The New Teleworker Workforce is Vulnerable

2020-05-16 by Max

With recent events shifting the majority of the corporate workforce into a remote workforce there has been a sharp increase in security incidents as individuals handle sensitive data outside the monitored environment of the workplace. While most corporate digital workspaces are handled via a VPN or Citrix style digital desktop, working from home presents a different set of challenges that traditional IT security isn’t prepared for. In a normal corporate environment, workers use equipment provided by their employer through securely sourced and constantly monitored network hubs. Intrusions are easier to detect because the universe of devices is known, and outside contact is vetted in real-time with the ability to revoke it within moments if necessary. Individual workstations can be quarantined both physically and digitally, and a potentially infected piece of equipment can be swapped out by local IT personnel in a few hours.
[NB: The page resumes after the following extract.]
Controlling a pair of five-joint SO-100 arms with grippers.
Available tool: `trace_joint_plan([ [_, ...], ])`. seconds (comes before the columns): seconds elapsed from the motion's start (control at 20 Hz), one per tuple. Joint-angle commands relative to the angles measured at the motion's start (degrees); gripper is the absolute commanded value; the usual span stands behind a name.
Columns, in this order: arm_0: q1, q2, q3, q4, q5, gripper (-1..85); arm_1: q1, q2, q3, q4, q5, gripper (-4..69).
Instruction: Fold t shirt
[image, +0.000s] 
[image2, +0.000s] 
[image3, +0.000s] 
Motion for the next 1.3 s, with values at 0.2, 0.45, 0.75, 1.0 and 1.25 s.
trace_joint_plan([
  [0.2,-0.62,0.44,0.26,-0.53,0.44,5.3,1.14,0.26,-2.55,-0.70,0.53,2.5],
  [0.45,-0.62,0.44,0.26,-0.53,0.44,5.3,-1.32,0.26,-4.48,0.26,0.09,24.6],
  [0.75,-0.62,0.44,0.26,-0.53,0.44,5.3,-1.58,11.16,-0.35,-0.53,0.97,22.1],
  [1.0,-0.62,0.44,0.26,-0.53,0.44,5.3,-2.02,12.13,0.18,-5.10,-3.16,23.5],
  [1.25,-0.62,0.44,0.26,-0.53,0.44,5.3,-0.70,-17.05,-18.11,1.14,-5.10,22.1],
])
RELATED READ: Remote Work – Six Ways to Keep Your Data Safe When Working Remotely

Telecommuting removes those familiar parameters though. Now the device that accesses your work environment is an unknown variable, hosted through an unvetted and, likely, insecure piece of network hardware that’s vulnerable to spoofing, packet sniffing, and outright interception. A keystroke logger would have to penetrate multiple layers of security and searches to infect a device in an office, but at home, it only needs to make it past whatever local security software is present. Normally a device would be invasively scanned at all times by corporate security software, but most organizations aren’t deep scanning the devices that connect to their platforms for local malware. That same keystroke logging software has the ability to capture data and passwords without ever entering the protected environment. Compounding this, most employees rely on corporate protection when it comes to dealing with cyber threats. They’re used to getting a warning or having their device automatically stop a harmful action at work, and those features don’t translate well across the digital workspace. For their part, organizations have been slow to provide additional security or training to their employees. There are costs associated with doing so, and if they can transition there staff back to working in a corporate space then that cost may be viewed as wasted. However, a lesson that seems to have arisen from all of this is that a significant swathe of jobs can be performed from home without a noticeable loss of efficiency.

Filed Under: News

About Max

Max is a Data Privacy Coordinator at a major global law firm and a science fiction author residing in the Philadelphia area. He has been writing for https://www.askcybersecurity.com since early 2017.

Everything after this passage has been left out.